» Exercise goal:
In the entries below, find the line containing "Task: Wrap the". Copy it and all lines after it, exactly, through the end.
Extracted information Block Start
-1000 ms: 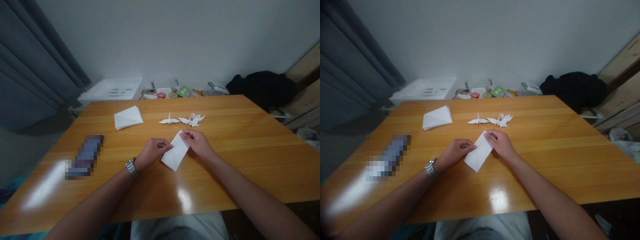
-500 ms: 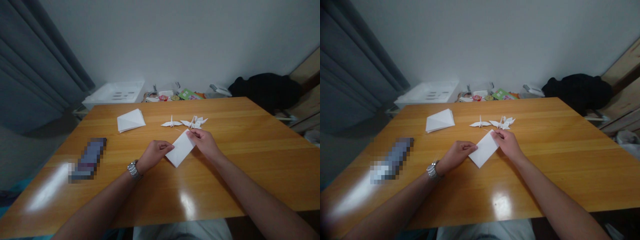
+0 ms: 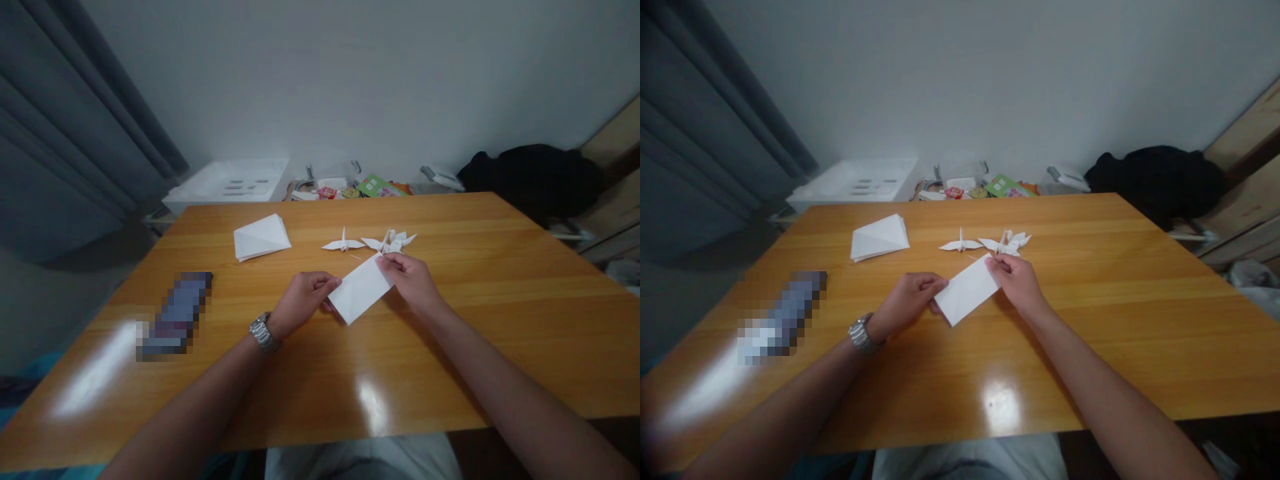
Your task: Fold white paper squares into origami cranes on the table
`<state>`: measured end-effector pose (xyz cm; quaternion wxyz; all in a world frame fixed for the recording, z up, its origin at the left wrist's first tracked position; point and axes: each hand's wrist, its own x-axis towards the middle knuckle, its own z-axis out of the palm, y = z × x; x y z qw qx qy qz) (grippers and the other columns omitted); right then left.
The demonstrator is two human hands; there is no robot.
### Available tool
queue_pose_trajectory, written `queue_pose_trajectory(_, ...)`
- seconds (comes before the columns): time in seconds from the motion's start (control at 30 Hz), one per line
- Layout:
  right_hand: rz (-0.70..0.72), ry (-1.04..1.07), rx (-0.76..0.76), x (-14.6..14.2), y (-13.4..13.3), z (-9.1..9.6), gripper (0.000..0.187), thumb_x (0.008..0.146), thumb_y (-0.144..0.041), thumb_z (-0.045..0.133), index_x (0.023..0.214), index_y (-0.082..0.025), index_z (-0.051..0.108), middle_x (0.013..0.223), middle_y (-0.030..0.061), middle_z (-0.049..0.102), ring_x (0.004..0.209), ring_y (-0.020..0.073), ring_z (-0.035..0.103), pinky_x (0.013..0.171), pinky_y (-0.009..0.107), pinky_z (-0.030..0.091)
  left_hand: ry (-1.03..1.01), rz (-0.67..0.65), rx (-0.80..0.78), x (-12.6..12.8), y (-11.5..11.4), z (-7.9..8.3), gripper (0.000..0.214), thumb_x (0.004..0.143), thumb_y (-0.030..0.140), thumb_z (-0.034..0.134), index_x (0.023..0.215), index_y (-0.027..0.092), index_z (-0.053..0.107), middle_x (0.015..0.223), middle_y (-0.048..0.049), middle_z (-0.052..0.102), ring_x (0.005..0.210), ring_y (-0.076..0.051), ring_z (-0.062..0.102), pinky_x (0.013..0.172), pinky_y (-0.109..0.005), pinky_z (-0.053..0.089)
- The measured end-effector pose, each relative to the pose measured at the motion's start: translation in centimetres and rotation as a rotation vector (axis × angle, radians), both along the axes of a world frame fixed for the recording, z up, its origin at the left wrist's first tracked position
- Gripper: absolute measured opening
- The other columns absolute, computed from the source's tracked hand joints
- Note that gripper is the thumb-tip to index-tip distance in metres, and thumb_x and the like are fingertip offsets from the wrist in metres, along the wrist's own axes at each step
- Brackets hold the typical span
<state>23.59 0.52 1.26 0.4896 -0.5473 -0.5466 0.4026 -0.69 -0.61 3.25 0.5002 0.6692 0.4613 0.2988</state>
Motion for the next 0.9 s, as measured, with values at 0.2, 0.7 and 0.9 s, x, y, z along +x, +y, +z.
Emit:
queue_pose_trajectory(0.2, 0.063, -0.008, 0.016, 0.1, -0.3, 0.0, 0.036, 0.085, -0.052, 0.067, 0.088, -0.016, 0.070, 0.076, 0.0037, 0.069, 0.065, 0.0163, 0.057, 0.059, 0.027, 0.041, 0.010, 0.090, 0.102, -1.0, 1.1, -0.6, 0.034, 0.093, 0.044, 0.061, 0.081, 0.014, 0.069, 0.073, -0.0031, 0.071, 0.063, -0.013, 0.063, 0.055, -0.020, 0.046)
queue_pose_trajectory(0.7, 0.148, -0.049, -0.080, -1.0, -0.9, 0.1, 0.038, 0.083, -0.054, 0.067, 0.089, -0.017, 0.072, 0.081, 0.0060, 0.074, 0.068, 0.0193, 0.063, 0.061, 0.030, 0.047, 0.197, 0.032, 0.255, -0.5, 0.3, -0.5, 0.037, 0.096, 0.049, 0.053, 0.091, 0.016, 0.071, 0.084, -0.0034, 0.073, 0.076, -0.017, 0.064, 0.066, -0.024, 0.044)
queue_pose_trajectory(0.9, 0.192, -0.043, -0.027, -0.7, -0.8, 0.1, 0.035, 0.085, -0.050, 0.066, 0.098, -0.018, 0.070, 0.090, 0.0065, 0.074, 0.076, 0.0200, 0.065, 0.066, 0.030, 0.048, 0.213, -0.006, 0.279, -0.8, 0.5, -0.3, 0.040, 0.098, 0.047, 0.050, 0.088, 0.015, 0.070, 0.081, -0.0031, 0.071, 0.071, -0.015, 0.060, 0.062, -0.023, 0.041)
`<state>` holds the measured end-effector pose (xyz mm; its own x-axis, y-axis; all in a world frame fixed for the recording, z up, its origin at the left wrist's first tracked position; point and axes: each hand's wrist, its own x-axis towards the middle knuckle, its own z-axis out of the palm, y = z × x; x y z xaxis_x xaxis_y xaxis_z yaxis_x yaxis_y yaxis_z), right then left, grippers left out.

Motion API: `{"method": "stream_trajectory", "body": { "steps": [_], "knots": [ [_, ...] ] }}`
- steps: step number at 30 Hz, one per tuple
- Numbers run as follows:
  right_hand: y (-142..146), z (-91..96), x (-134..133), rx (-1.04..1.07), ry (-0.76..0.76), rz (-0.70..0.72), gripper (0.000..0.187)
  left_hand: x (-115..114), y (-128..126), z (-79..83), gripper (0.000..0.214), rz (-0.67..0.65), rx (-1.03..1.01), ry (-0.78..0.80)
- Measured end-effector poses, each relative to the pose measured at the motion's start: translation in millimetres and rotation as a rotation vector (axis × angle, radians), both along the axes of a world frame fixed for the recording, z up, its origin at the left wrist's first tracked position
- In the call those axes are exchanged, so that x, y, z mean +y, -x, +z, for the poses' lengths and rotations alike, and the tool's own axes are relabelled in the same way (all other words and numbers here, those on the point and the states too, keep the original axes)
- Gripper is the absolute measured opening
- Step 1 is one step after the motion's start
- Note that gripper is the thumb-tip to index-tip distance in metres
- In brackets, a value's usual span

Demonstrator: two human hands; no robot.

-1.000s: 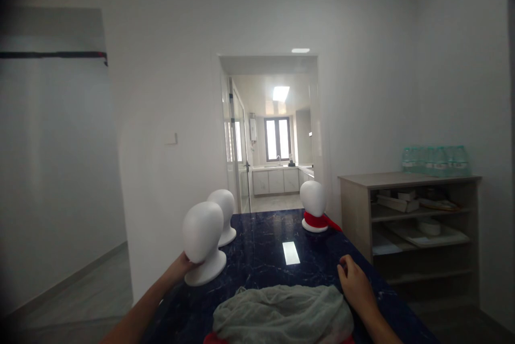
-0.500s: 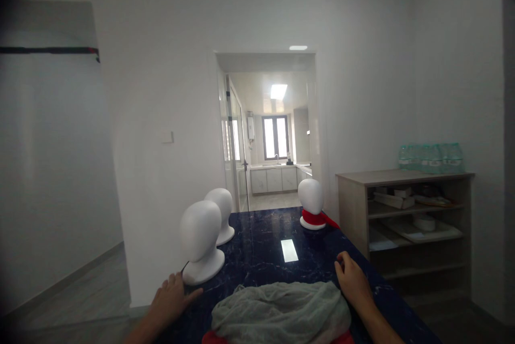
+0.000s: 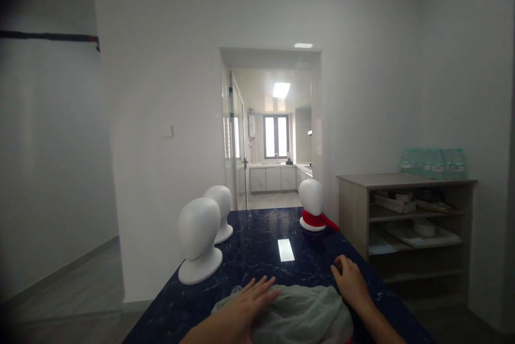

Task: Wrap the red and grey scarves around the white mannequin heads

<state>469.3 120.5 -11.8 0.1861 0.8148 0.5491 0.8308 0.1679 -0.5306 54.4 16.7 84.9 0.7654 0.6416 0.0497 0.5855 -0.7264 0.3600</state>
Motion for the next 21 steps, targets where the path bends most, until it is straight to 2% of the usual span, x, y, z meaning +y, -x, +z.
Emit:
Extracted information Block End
» Exercise answer:
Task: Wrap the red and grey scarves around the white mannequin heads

<state>469.3 120.5 -11.8 0.1861 0.8148 0.5491 0.8308 0.1679 -0.5306 54.4 16.7 84.9 0.7654 0.6416 0.0497 0.5855 -0.7264 0.3600</state>
Motion for the next 21 steps, targets where the path bends most, until it is straight to 2% of the usual span, x, y, z meaning +y, -x, +z.
Emit:

This answer is complete as written.